High Quality Liquid Assets (HQLA) - Treasury tactics

Household pets have been covering their ears. During the first calendar quarter, once reticent finance executives, and finance-engaged CEOs, of B.C. and ON credit unions may have been raging expletives. It’s been a frustrating, challenging and unfamiliar period. Financial instruments once wholly alien to small Canadian credit unions, perhaps large ones too, are now commonplace.
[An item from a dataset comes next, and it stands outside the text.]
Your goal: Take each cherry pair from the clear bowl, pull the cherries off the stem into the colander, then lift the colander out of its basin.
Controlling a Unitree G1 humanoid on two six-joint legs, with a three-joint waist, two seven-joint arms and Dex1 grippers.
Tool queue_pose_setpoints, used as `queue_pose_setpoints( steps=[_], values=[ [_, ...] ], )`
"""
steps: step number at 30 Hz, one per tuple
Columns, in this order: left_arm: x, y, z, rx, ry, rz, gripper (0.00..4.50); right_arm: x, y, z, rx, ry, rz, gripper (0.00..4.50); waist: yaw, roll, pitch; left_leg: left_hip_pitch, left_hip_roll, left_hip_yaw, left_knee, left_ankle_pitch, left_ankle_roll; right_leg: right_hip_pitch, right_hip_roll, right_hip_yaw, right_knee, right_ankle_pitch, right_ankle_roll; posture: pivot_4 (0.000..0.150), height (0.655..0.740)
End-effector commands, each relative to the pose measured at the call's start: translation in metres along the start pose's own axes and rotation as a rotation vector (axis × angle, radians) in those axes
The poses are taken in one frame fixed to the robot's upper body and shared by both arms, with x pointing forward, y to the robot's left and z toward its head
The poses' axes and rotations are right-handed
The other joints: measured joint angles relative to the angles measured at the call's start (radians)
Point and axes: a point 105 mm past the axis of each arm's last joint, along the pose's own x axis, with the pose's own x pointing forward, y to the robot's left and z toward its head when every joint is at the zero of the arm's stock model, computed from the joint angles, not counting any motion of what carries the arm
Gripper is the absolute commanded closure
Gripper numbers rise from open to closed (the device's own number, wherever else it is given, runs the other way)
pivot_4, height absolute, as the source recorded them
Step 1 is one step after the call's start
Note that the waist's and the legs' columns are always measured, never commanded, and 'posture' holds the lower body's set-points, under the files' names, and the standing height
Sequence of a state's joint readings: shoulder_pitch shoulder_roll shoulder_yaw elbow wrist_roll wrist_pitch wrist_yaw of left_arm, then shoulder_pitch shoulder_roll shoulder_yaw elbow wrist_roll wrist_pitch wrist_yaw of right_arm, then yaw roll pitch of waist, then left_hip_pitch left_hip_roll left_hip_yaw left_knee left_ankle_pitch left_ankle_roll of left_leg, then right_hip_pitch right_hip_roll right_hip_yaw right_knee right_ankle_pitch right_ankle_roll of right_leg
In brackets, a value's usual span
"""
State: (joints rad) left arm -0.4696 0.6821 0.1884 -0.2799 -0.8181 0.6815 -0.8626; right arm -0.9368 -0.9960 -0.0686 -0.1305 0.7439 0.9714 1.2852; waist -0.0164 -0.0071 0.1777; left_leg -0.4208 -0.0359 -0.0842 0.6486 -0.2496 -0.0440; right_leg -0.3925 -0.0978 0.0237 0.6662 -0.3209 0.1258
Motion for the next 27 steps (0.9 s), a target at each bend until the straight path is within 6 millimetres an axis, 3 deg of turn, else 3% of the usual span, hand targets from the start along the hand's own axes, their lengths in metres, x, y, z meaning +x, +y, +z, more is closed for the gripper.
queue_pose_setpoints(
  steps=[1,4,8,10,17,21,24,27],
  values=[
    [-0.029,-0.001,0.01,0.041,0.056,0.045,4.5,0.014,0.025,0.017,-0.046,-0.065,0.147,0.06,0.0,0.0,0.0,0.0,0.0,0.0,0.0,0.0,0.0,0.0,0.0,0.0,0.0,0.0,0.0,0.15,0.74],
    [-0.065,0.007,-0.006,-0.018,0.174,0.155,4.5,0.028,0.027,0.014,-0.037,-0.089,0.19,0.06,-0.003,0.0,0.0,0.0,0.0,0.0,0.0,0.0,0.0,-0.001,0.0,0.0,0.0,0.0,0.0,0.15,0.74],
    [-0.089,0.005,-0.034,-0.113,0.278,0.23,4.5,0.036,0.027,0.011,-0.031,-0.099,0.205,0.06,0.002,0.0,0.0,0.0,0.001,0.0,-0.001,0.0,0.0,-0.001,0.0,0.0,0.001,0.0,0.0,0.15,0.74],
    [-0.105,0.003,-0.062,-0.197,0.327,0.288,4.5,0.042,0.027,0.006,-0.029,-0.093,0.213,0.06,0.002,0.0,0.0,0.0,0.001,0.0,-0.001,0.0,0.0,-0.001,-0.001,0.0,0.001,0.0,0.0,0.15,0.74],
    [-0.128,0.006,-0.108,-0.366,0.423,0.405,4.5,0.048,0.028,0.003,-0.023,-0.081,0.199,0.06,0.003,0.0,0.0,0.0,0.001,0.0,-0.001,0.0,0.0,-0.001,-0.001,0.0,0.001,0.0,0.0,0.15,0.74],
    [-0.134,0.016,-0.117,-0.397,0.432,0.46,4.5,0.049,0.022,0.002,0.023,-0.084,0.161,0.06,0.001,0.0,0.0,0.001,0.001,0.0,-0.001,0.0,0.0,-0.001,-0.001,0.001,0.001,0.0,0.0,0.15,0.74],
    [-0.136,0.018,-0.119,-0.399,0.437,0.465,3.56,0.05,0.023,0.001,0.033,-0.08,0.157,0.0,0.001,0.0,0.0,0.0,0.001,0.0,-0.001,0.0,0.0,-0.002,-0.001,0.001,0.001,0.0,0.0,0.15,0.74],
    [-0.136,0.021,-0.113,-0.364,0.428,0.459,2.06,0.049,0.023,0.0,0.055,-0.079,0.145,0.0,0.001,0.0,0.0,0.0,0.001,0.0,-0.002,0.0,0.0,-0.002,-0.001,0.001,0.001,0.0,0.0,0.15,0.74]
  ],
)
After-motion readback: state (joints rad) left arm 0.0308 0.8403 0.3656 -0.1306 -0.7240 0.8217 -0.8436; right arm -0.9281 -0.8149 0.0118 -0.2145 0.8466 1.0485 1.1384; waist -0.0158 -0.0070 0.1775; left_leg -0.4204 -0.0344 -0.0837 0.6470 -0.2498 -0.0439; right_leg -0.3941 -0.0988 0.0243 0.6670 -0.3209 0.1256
‘A turn in the road is not the end of the road, unless you fail to make the turn’ - Anonymous

Household pets have been covering their ears. During the first calendar quarter, once reticent finance executives, and finance-engaged CEOs, of B.C. and ON credit unions may have been raging expletives. It’s been a frustrating, challenging and unfamiliar period. Financial instruments once wholly alien to small Canadian credit unions, perhaps large ones too, are now commonplace. A whole new lexicon of investment terminology has been explored, digested and applied. Stakeholder reporting may have underwhelmed expectations. New journal entries may have being imagined from first principles. Financial reports and risk oversight may require a refresh. BCFSA has a new guideline and a new regulatory report (and several consultations). And your prudential supervisor Relationship Manager has requested a touch-base video conference call, again.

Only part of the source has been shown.